Alumnae receive Fulbright-Clinton fellowships

Congratulations to Meghan Arakelian, MPA-DP ’15, and Abigail Gregg, MPA-DP ’15, newly named recipients of Fulbright-Clinton Fellowships for 2015-16.

According to the U.S. State Department, which administers the fellowship program, Fulbright-Clinton Fellows “serve in professional placements as special assistants in foreign government ministries or institutions and gain hands-on public sector experience in participating foreign countries while simultaneously carrying out an academic research/study project.”

Arakelian and Gregg — recent SIPA alumnae who account for two out of just 19 fellowships awarded overall — are both awaiting placement in Timor-Leste.

Official biographies (courtesy Fulbright-Clinton Fellowship program)

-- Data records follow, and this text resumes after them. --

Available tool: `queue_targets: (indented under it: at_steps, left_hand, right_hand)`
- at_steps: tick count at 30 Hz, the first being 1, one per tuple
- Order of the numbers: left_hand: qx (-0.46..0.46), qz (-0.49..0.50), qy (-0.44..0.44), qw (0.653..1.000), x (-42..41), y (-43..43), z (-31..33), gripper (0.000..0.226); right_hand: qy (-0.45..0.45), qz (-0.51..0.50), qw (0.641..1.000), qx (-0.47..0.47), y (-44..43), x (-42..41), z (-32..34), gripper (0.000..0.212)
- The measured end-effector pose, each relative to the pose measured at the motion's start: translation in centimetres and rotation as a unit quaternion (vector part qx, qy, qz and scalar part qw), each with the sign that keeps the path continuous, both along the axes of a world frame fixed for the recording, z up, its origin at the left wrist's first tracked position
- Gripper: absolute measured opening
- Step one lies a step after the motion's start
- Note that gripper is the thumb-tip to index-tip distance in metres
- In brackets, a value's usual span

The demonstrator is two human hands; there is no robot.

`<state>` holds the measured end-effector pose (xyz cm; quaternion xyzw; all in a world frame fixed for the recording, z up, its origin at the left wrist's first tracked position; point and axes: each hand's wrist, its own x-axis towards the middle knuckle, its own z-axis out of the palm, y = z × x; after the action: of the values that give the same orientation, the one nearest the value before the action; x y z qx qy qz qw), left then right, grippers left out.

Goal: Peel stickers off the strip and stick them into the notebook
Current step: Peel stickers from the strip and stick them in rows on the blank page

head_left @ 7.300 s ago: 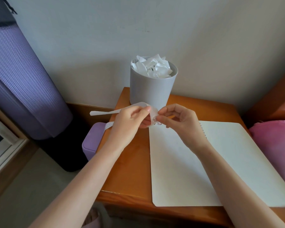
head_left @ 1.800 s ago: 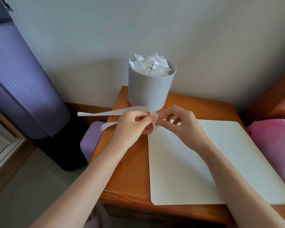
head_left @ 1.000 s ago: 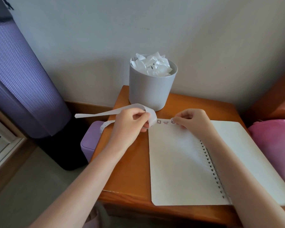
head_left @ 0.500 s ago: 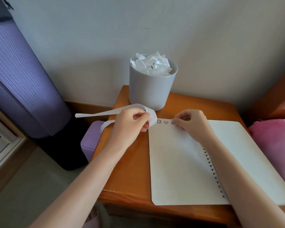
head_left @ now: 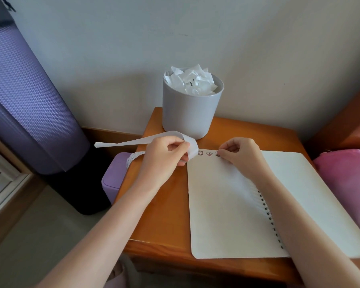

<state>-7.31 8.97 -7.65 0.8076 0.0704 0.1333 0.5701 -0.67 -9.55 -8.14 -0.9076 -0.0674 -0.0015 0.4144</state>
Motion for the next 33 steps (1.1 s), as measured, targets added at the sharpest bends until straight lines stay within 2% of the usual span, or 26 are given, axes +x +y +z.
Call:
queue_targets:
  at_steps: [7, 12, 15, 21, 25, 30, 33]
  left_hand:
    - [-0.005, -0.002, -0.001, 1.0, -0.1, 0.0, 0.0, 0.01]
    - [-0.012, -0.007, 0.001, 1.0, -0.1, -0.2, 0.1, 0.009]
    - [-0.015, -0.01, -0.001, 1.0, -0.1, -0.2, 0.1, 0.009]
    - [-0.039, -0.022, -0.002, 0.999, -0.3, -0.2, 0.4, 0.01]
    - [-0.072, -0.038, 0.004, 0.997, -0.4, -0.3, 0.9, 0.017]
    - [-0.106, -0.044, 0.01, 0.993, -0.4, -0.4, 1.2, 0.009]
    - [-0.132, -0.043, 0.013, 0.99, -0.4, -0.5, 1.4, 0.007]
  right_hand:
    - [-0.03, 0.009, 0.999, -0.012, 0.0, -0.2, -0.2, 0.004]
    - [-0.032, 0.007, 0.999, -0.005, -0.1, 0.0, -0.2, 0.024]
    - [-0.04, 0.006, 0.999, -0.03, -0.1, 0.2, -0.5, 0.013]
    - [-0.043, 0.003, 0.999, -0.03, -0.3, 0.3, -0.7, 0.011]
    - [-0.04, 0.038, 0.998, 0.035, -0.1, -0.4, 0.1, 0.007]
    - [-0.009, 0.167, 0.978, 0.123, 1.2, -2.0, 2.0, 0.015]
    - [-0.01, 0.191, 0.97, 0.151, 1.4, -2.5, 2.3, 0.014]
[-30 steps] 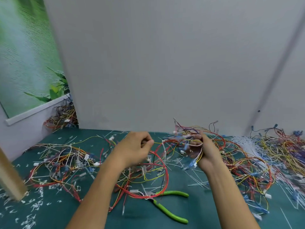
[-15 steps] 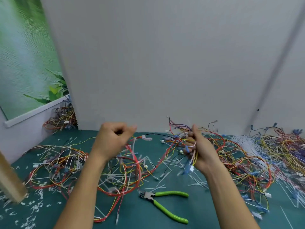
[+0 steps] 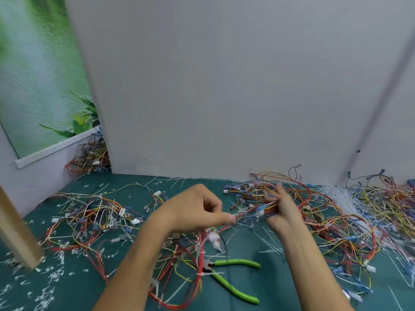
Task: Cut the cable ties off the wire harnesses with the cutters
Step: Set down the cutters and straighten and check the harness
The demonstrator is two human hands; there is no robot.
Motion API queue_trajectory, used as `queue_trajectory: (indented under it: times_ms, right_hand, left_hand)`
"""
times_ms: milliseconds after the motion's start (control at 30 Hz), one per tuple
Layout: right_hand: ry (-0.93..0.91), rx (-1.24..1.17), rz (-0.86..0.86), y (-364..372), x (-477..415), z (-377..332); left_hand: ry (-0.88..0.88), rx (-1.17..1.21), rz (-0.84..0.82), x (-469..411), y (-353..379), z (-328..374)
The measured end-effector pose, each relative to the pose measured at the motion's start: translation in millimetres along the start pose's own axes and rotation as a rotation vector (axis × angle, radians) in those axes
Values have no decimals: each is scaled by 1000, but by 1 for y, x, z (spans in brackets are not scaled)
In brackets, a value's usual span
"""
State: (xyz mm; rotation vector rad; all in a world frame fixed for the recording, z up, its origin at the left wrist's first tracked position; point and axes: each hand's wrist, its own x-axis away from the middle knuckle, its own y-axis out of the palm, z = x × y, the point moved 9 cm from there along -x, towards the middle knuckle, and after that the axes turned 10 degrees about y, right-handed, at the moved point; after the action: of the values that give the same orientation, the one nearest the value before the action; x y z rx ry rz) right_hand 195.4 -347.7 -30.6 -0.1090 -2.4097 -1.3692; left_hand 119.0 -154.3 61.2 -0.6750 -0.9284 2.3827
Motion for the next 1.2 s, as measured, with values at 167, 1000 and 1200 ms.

Meghan Arakelian holds a master of public administration in development practice from Columbia SIPA and a bachelor of arts in international affairs from the George Washington University. Her graduate studies were guided by an interest in nutrition policy. She completed an independent study as a member of the core writing and data analysis team for the International Food Policy Research Institute’s Global Nutrition Report. Working with a team of graduate student consultants for the World Food Programme, Ms. Arakelian drafted country synthesis reports on nutrition governance for Bangladesh, Nepal, Rwanda, and Uganda. She also completed an internship in Nepal with the World Food Programme, working with the UN REACH Partnership on nutrition governance and multi-sectoral approaches to nutrition.

Prior to graduate school, Arakelian worked at Philantropia, a development consultancy based in New York, engaging with NGOs working in international development and human rights. While at Philantropia, she designed fundraising plans, researched prospective donors, and provided strategic resource mobilization advice for organizations in over forty countries. Ms. Arakelian has co-led NGO capacity building trainings in Africa, Asia, Europe, and North America.

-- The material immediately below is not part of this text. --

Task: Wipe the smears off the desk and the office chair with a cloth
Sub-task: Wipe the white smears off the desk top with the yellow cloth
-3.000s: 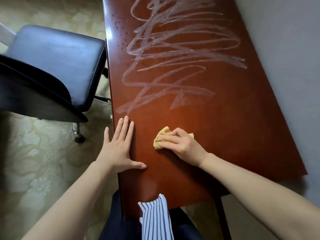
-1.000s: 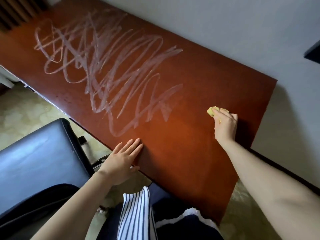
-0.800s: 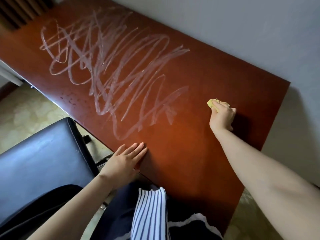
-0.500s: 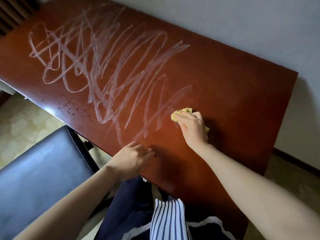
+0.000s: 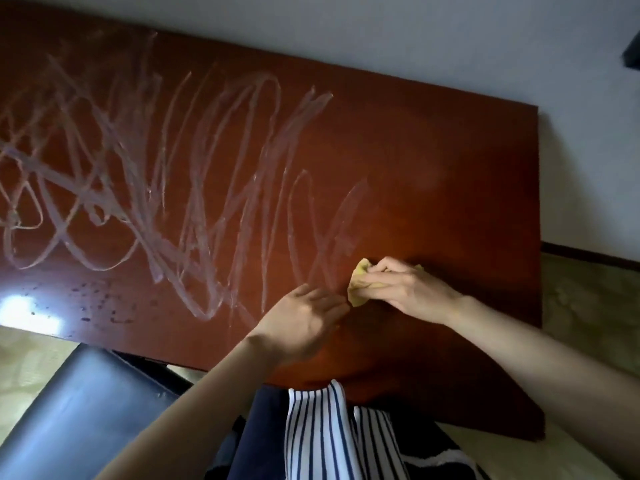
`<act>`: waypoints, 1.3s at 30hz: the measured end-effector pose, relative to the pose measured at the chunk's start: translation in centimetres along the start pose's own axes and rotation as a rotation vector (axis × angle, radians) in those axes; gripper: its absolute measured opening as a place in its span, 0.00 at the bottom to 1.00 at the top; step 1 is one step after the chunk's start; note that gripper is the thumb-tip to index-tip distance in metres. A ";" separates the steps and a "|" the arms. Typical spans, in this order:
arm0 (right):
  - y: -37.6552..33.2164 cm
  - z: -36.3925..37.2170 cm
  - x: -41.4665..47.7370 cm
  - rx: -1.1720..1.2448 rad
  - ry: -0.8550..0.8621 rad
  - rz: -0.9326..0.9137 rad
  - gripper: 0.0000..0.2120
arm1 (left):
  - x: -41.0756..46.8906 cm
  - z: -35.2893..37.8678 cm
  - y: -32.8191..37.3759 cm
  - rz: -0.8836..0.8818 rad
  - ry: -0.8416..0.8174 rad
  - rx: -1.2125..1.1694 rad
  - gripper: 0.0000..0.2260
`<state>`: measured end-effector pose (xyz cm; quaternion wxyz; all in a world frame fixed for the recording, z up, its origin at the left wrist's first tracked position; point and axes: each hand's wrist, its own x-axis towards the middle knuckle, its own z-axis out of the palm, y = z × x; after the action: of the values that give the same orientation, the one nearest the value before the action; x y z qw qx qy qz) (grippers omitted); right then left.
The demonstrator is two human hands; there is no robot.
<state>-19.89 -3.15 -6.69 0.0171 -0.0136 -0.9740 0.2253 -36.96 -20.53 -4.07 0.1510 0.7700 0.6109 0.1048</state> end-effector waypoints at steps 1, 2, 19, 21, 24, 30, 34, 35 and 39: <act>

As a Fulbright-Clinton Fellow, Arakelian hopes to gain experience developing policies to reduce stunting and malnutrition in Timor-Leste. She plans to research holistic approaches to nutrition, specifically operational and technical synergies across relevant ministries.

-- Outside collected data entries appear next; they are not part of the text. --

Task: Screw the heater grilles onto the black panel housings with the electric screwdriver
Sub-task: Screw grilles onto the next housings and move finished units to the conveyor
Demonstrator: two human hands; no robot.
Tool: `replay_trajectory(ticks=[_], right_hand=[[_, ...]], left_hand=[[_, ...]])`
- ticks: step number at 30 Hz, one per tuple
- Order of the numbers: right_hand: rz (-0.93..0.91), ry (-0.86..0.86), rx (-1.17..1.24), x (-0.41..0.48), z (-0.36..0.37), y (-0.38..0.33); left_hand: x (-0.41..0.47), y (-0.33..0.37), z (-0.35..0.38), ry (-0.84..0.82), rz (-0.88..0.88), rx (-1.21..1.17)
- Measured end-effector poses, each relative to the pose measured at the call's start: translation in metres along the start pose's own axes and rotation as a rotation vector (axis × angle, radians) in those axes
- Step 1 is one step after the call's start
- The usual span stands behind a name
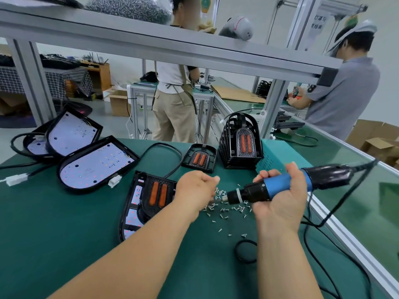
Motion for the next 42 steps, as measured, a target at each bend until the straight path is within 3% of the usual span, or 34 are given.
replay_trajectory(ticks=[2, 3, 7, 13, 22, 30, 34, 42], right_hand=[[-0.022, 0.04, 0.078, -0.004, 0.002, -0.002], [-0.026, 0.064, 0.123, -0.005, 0.003, -0.004], [-0.042, 0.131, 0.237, -0.006, 0.003, -0.008], [-0.042, 0.171, 0.296, -0.005, 0.001, -0.012], [-0.053, 0.151, 0.23, -0.004, 0.001, -0.01], [-0.072, 0.085, 0.168, -0.007, 0.004, -0.014], [-0.083, 0.037, 0.117, -0.005, 0.004, -0.015], [-0.126, -0.041, 0.091, -0.003, 0.001, -0.008]], left_hand=[[-0.005, -0.002, 0.002, -0.1, -0.21, -0.433], [-0.007, -0.004, 0.002, -0.132, -0.277, -0.541], [-0.01, -0.008, -0.002, -0.213, -0.332, -0.657], [-0.018, -0.009, -0.005, -0.308, -0.303, -0.643], [-0.019, -0.009, -0.003, -0.284, -0.284, -0.635], [-0.019, -0.009, -0.006, -0.271, -0.241, -0.557], [-0.016, -0.008, -0.005, -0.234, -0.176, -0.401], [-0.018, -0.005, -0.006, -0.283, -0.232, -0.363]])
Point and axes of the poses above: each hand's wrist, its own x-axis towards the middle knuckle, its own z-axis out of the palm, y = z × x, the point moved 2 cm from there along x, towards the middle knuckle, and after that the axes turned 4 degrees about -z, right-handed, at the moved point
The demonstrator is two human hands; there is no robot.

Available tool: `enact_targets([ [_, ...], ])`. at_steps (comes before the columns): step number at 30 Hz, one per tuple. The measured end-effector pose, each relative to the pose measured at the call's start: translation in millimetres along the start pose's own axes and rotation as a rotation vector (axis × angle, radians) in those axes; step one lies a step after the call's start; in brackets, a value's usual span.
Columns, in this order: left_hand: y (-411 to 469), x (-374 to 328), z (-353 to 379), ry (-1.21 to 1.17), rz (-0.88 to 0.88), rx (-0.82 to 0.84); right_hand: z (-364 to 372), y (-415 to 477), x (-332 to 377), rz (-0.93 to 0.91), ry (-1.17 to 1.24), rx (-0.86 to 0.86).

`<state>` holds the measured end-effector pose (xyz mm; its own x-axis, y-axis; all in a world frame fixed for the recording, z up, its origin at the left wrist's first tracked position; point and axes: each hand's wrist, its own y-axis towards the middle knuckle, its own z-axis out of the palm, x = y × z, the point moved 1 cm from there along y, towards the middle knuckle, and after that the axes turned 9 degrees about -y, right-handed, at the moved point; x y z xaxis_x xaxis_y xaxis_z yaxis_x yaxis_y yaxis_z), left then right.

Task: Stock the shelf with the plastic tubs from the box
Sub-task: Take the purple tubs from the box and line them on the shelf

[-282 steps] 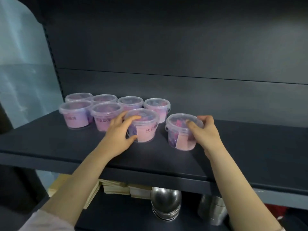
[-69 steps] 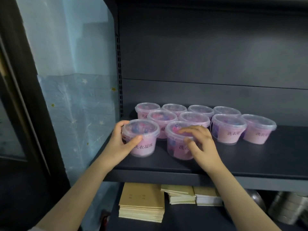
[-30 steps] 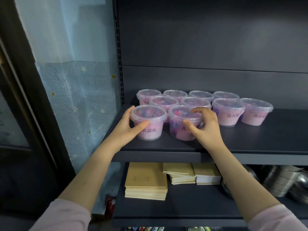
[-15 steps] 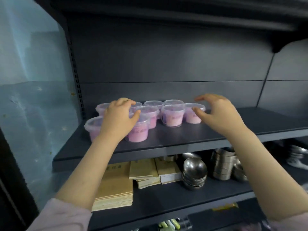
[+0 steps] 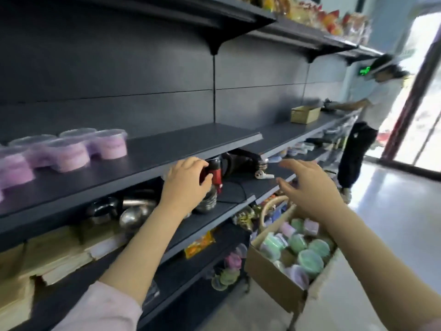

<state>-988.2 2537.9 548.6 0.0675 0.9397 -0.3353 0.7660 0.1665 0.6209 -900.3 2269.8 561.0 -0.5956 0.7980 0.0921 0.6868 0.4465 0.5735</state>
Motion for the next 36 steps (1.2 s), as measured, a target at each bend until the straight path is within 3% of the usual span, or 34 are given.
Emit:
enact_targets([
  [5, 4.5, -61.8, 113.8, -0.030, 0.085, 0.283, 23.0, -53.1, -113.9, 0.177, -0.055, 0.235],
  [13, 25.9, -94.8, 265.6, -0.103, 0.129, 0.548, 78.2, -91.8, -238.0, 0.488, -0.039, 0.333],
  [25, 105.4, -81.9, 427.7, -0.215, 0.104, 0.727, 190.8, -44.4, -361.1, 0.645, 0.073, 0.428],
  [31, 107.4, -66.1, 483.6, -0.248, 0.007, 0.831, 272.3, -28.1, -413.6, 0.717, 0.149, 0.479],
  [36, 73.1, -50.7, 545.4, -0.249, -0.211, 0.916, 374.2, -5.8, -469.4, 0.725, 0.286, 0.567],
])
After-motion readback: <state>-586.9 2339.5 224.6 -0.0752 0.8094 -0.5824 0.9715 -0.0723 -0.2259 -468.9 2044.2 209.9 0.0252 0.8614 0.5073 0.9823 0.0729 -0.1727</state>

Abigail Gregg holds a master of public administration in development practice from Columbia SIPA. She received bachelor degrees in anthropology and English (creative writing) from the University of Southern California.  Gregg is a wilderness emergency medical technician certified by the Wilderness Medicine Institute of the National Outdoor Leadership School.

At USC, Gregg conducted fieldwork in South Los Angeles, Cambodia, and Brazil. Her work in Los Angeles explored food security and environmental health issues, and community response to these problems. In Cambodia, she worked with the Shoah Foundation and the Documentation Center of Cambodia, recording testimony from survivors and perpetrators of the Cambodian genocide. In Brazil, Gregg produced an ethnography of street food vendors and their role in cultural and economic identities.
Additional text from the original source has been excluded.